March 18, 2021
Vigorous Tenderness: Outdoor series marks unusual time
The New World Symphony is continuing its celebration of resilience, highlighting the amazing resilience of its Fellows and alumni through projects and initiatives steeped in innovation and inclusion. NWS invites you to share how you are resilient during this time using #IMRESILIENT and tagging us on social media.
Through projects like Feminist Counterpoint, NWS viola alumna Kallie (Ciechomski) Sugatski is dedicated to shaping the future of classical music and how it engages with current situations. When the pandemic halted audiences from experiencing live music together, she saw a unique situation that cried for music. “I love solving problems and began imagining what kind of art is needed and helpful during this time,” said Kallie. “It’s critical for people to hear the sounds of live music—not just from a phone or a computer.”
The solution: Vigorous Tenderness – an outdoor music series that centers on queer and BIPOC composers, voices that have been creating fantastic art for a long time, but have been excluded from the canon.
Named for a Tarot card Kallie drew around a firepit, Vigorous Tenderness is a musical offering rooted in nature with performances responsive to conditions in her home state of Maine. The quarterly series is based on the calendar’s equinoxes and solstices. “So many of the ways we’ve traditionally observed the passage of time have been compromised during the pandemic,” said Kallie. “This series is an earthly and grounded way of marking time and connecting with each other through listening. To create a tiny thing that reimagines how people listen to new music, whose music they're hearing and how acoustic music can happen safely is my best attempt at engaging with our current circumstances.”
Kallie’s first performance of the series fell on the Fall Equinox. “There were no parameters in place for the experimental music series,” reflects Kallie. “I had the freedom to try different performance formats—an approach that thrived at NWS and continues to influence me.” For a location, Kallie chose Fort Williams Park near Cape Elizabeth with the goal to make music in a safe environment that didn’t compromise artistic excellence.

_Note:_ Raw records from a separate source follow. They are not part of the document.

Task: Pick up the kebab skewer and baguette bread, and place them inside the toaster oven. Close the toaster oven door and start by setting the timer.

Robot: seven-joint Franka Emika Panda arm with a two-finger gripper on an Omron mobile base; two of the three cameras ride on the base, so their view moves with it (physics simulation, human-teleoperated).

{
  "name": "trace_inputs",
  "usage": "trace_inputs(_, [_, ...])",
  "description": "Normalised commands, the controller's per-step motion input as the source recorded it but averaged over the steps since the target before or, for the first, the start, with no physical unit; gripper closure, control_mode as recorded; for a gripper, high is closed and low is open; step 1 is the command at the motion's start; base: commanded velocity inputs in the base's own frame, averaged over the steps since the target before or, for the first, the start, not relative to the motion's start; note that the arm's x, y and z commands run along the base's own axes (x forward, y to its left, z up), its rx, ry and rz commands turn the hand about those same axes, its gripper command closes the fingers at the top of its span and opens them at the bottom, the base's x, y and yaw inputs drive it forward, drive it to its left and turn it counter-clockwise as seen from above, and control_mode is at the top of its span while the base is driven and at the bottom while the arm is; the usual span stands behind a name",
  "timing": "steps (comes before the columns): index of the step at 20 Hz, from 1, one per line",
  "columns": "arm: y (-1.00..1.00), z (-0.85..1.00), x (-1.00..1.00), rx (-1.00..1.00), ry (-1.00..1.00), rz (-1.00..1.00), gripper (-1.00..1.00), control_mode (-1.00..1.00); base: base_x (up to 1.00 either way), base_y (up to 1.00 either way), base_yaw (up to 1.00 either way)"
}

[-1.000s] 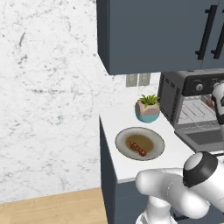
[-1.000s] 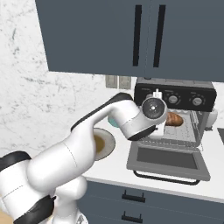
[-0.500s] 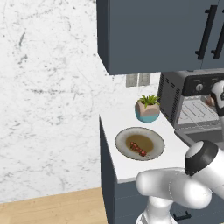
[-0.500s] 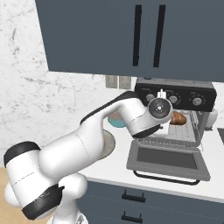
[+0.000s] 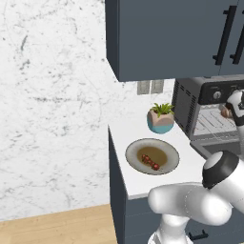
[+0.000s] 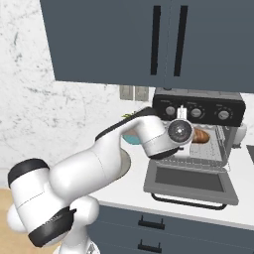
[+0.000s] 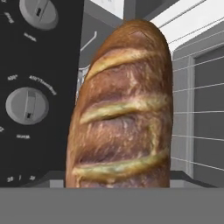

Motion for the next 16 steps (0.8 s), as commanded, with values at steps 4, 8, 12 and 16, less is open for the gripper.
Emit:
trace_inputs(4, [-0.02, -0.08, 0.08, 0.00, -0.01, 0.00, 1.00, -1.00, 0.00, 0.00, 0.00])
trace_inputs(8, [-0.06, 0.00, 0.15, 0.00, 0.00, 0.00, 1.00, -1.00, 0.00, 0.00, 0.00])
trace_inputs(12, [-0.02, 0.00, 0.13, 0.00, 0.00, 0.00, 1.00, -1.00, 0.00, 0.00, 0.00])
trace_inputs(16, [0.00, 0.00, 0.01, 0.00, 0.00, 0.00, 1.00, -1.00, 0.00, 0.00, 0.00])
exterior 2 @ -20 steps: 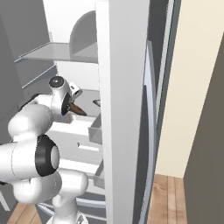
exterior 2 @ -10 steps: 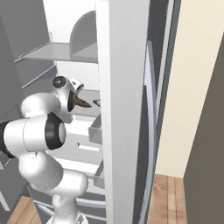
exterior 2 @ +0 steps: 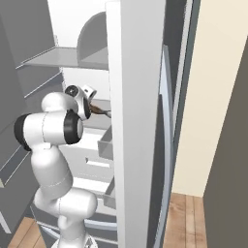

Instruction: Place the fish on the counter behind the older fish on the same shelf of the fridge to maintain FIFO order. Close the fridge door when finished.

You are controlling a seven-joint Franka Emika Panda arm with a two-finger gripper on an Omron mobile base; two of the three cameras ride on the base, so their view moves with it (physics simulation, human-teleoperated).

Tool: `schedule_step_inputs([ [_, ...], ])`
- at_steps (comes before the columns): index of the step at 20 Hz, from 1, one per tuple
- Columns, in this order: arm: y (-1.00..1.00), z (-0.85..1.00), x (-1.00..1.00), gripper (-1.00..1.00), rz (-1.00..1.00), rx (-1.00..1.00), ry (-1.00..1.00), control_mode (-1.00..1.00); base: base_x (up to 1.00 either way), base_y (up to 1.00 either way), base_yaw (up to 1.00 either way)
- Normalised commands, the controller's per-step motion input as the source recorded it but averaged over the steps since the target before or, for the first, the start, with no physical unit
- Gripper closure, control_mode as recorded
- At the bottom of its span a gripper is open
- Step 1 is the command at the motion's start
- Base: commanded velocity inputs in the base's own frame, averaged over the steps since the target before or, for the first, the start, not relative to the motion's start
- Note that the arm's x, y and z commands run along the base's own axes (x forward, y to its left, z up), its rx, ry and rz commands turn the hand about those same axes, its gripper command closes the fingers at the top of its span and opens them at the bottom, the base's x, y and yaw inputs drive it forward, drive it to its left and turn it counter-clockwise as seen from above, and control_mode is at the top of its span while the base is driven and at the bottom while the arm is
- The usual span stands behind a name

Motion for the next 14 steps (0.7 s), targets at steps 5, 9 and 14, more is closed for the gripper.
schedule_step_inputs([
  [5, 0.12, 0.0, 0.67, 1.0, 0.0, -0.07, 0.03, -1.0, 0.0, 0.0, 0.0],
  [9, 0.09, 0.0, 0.62, 1.0, 0.0, -0.06, 0.02, -1.0, 0.0, 0.0, 0.0],
  [14, 0.02, 0.0, 0.11, 1.0, 0.0, -0.05, 0.0, -1.0, 0.0, 0.0, 0.0],
])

This experimental concert resembled an art museum experience, with six simultaneous performances on loop throughout the park, while the audience used a map to follow a self-curated path of listening and reflection. The locations included a WWI-era fort by the water and a spot in the woods for a performance of John Cage’s 4’33”.

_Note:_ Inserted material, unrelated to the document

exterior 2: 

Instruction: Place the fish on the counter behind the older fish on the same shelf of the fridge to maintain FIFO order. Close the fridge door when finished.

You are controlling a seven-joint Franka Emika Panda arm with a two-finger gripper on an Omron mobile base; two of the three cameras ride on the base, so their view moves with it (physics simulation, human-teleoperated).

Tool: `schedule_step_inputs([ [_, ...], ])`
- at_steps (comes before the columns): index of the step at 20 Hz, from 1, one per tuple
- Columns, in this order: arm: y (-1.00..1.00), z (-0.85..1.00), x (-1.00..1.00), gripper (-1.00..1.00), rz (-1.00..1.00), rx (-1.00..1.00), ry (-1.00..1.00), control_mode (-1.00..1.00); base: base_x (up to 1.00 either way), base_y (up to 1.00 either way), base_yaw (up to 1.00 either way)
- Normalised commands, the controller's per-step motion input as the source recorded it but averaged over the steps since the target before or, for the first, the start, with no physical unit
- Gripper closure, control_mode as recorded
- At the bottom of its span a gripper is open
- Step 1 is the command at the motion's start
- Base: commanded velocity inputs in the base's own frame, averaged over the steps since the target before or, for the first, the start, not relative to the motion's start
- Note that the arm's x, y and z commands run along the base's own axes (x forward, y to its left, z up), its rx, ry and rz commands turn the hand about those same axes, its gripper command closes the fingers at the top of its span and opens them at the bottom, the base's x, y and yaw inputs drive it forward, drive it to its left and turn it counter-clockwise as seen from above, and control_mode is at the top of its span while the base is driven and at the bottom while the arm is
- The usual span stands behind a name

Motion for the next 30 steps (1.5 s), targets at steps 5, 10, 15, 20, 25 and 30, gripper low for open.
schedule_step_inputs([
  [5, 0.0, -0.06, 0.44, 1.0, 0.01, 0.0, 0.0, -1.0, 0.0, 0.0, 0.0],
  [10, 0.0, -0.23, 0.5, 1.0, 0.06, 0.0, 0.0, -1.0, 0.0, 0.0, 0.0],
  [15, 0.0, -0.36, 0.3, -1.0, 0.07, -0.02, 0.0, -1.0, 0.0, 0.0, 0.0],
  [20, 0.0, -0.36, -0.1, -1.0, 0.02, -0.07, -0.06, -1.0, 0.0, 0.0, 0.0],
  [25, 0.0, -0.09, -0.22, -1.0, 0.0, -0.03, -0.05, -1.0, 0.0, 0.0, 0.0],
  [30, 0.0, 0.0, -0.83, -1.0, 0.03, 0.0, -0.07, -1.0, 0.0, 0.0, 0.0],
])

“I gave the audience their agency to decide what they wanted to hear, where they were comfortable and to experience on their own terms. New Music is typically sheltered in these tiny performance spaces; I wanted to find better ways to create access.”
Maine in December posed new problems for Kallie to solve, namely, how to perform outside in frigid temperatures and in complete darkness. (Sunset on Dec. 21 was at 4:04 PM.) Kallie found an urban farm outside Portland for her second concert. To keep performers and audience members warm, she planned for most performances to take place around fire pits, which led to a theme of light versus dark. “I wanted people to feel like they could let go of darkness and move towards light.”
Another problem was the two feet of snow that fell before the event. Kallie shoveled paths, set out candle luminaries and created snow pyramids—a Scandinavian tradition. Performances were again scattered to promote social distancing, like in a cabin with screened windows where the audience could watch and listen from outside, a barn filled with goats and a candlelit clearing by the water.
One of the most memorable performances that night was of Annea Lockwood’s Piano Burning, a piece that calls for an upright piano “broken beyond repair” to have a paper soaked in lighter fluid lit and placed inside the piano. The performer is asked to play whatever pleases them for as long as they feel comfortable, until the music transitions to music of the flames. “This was particularly cathartic to witness—it felt like we were burning down the harm that’s been in classical music. The piano took 90-120 minutes to fully burn to the ground—I’ll never forget the sound of the keyboard hitting the snow.”
The event’s last station was a large bonfire, where audience members were invited to join in Pauline Oliveros’ Tuning Meditation. They would listen across the space, and hum—changing pitch to sync or clash with the other tones around them. It was a sonic meditation for the over 200 guests to experience safely together.
Kallie is hosting the Vernal Equinox concert on Saturday, March 20, 2021. The event will be at Portland's Eastern Prom Trail and will include two world premieres written by Maine composers, including Cindy Giron whose duo for violin and viola was written in response to an ICE facility being built just south of Portland. To inform the piece, Cindy drew upon her interviews with Maine residents who have been detailed by ICE. Raven Chacon's Chorale for 4-8 Docked Ships with Fog Horns will be performed in the harbor by Maine's most musical mariners. Click here for more information.
Though she normally splits her time between New York City and Maine, Kallie appreciates being in the Pine Tree State during this time. "Whether on stage or in the snow, what I value and where I see music going are consistent across all landscapes. The pandemic has offered the time and artistic space to imagine a new music world that I believe in—and the resources to experiment with realizing that vision.”